Nigerian Exchange Group Plc (NGX) has announced the acquisition of a 5% stake in the Ethiopian Securities Exchange (ESX).

The investment marks a significant milestone for NGX as it seeks to bolster its capital-market activities in East Africa and beyond.

The Lagos-based NGX, formerly known as the Nigerian Stock Exchange, revealed that it participated in a capital-raising exercise alongside institutional investors such as FSD Africa and Trade and Development Bank Group.

While the exact amount of NGX’s investment remains undisclosed, the company indicated that the percentage shareholding could potentially increase to 10% pending approval by NGX’s board.

NGX’s decision to invest in ESX aligns with its broader strategic objectives of facilitating cross-border investment flows, enhancing liquidity, and promoting economic development across the continent.

Temi Popoola, Chief Executive Officer of NGX, emphasized the significance of strategic partnerships and investments in driving growth and fostering collaboration within the African capital markets landscape.

The move comes as NGX transitions from a mutual company owned by stockbrokers to an organization held by shareholders. In 2021, NGX listed its shares on the NGX All Share Index, a move aimed at enhancing access to funding and expanding its capital-market operations both domestically and internationally.

Commenting on the investment in ESX, NGX highlighted its confidence in the potential of Ethiopia’s rapidly growing economy and capital market. By acquiring a stake in ESX, NGX seeks to leverage its expertise and resources to contribute to the development of Ethiopia’s financial sector while also tapping into new growth opportunities.

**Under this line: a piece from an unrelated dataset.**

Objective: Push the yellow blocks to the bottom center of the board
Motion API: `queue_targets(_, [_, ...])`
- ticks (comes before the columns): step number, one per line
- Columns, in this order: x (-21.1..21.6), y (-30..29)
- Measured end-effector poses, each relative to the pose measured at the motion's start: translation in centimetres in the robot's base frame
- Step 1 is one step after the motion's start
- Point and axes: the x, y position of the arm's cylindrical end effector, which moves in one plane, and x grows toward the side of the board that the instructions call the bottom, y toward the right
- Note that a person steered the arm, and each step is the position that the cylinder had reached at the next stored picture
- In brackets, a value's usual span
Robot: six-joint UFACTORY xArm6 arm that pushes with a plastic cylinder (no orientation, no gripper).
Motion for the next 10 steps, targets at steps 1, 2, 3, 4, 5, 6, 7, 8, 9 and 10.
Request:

Following the capitalization of ESX, the Ethiopian government retains a 25% shareholding in the exchange. NGX’s investment not only strengthens its presence in East Africa but also underscores its commitment to fostering collaboration and partnerships across the African continent.

As part of the investment agreement, Temi Popoola, NGX’s CEO, is set to join ESX’s board, further solidifying the ties between the two exchanges.

This move is expected to facilitate greater collaboration and knowledge sharing, ultimately benefiting investors and market participants in both Nigeria and Ethiopia.

With NGX’s acquisition of a stake in ESX, the African capital markets landscape stands to witness increased integration and collaboration, paving the way for enhanced liquidity, deeper market penetration, and accelerated economic growth across the continent.

As NGX continues to expand its reach and influence, its investment in ESX marks a significant step forward in its journey towards becoming a leading player in the African financial ecosystem.